Start at the top line and retype the data exactly through to the end.
- Opening Delimiter -
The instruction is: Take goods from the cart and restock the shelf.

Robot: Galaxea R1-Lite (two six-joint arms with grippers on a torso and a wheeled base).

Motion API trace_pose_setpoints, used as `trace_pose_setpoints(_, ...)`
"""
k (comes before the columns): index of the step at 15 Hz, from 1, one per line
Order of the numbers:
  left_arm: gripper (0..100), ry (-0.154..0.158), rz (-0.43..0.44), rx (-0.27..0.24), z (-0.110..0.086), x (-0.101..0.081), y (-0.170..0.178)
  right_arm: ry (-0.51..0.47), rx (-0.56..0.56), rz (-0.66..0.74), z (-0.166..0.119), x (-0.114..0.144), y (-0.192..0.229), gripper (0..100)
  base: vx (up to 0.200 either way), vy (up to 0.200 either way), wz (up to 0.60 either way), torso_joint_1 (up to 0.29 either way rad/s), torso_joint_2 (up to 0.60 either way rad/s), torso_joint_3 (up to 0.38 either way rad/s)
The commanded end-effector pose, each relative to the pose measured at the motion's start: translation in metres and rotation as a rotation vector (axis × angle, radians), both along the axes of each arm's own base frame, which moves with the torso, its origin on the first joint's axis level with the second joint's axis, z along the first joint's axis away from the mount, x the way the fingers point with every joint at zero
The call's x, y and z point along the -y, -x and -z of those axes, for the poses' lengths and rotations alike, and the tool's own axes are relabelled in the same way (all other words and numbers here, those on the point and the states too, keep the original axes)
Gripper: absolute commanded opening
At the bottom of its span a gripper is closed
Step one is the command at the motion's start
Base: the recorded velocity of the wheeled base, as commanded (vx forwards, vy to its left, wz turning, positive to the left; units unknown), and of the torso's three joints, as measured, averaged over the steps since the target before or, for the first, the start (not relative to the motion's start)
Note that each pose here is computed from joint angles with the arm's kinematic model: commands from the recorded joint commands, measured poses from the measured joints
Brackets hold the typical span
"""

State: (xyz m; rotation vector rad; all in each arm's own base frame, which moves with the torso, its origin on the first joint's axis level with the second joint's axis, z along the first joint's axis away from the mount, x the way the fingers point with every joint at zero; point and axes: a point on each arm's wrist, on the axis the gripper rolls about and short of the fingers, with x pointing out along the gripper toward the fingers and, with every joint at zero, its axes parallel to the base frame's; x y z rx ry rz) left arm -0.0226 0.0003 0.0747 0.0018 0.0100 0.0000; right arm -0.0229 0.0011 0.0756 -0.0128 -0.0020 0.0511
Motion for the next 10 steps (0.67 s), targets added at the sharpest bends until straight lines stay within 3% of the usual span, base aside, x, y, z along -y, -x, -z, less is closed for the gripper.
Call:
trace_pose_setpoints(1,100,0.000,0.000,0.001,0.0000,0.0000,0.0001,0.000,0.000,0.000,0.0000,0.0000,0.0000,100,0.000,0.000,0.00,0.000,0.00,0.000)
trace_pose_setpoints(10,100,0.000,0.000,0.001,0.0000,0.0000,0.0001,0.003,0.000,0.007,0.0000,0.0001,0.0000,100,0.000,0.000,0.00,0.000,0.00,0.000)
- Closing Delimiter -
RESPONSE TO THIS EXERCISE
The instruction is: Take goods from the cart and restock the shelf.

Robot: Galaxea R1-Lite (two six-joint arms with grippers on a torso and a wheeled base).

Motion API trace_pose_setpoints, used as `trace_pose_setpoints(_, ...)`
"""
k (comes before the columns): index of the step at 15 Hz, from 1, one per line
Order of the numbers:
  left_arm: gripper (0..100), ry (-0.154..0.158), rz (-0.43..0.44), rx (-0.27..0.24), z (-0.110..0.086), x (-0.101..0.081), y (-0.170..0.178)
  right_arm: ry (-0.51..0.47), rx (-0.56..0.56), rz (-0.66..0.74), z (-0.166..0.119), x (-0.114..0.144), y (-0.192..0.229), gripper (0..100)
  base: vx (up to 0.200 either way), vy (up to 0.200 either way), wz (up to 0.60 either way), torso_joint_1 (up to 0.29 either way rad/s), torso_joint_2 (up to 0.60 either way rad/s), torso_joint_3 (up to 0.38 either way rad/s)
The commanded end-effector pose, each relative to the pose measured at the motion's start: translation in metres and rotation as a rotation vector (axis × angle, radians), both along the axes of each arm's own base frame, which moves with the torso, its origin on the first joint's axis level with the second joint's axis, z along the first joint's axis away from the mount, x the way the fingers point with every joint at zero
The call's x, y and z point along the -y, -x and -z of those axes, for the poses' lengths and rotations alike, and the tool's own axes are relabelled in the same way (all other words and numbers here, those on the point and the states too, keep the original axes)
Gripper: absolute commanded opening
At the bottom of its span a gripper is closed
Step one is the command at the motion's start
Base: the recorded velocity of the wheeled base, as commanded (vx forwards, vy to its left, wz turning, positive to the left; units unknown), and of the torso's three joints, as measured, averaged over the steps since the target before or, for the first, the start (not relative to the motion's start)
Note that each pose here is computed from joint angles with the arm's kinematic model: commands from the recorded joint commands, measured poses from the measured joints
Brackets hold the typical span
"""

State: (xyz m; rotation vector rad; all in each arm's own base frame, which moves with the torso, its origin on the first joint's axis level with the second joint's axis, z along the first joint's axis away from the mount, x the way the fingers point with every joint at zero; point and axes: a point on each arm's wrist, on the axis the gripper rolls about and short of the fingers, with x pointing out along the gripper toward the fingers and, with every joint at zero, its axes parallel to the base frame's; x y z rx ry rz) left arm -0.0226 0.0003 0.0747 0.0018 0.0100 0.0000; right arm -0.0229 0.0011 0.0756 -0.0128 -0.0020 0.0511
Motion for the next 10 steps (0.67 s), targets added at the sharpest bends until straight lines stay within 3% of the usual span, base aside, x, y, z along -y, -x, -z, less is closed for the gripper.
Call:
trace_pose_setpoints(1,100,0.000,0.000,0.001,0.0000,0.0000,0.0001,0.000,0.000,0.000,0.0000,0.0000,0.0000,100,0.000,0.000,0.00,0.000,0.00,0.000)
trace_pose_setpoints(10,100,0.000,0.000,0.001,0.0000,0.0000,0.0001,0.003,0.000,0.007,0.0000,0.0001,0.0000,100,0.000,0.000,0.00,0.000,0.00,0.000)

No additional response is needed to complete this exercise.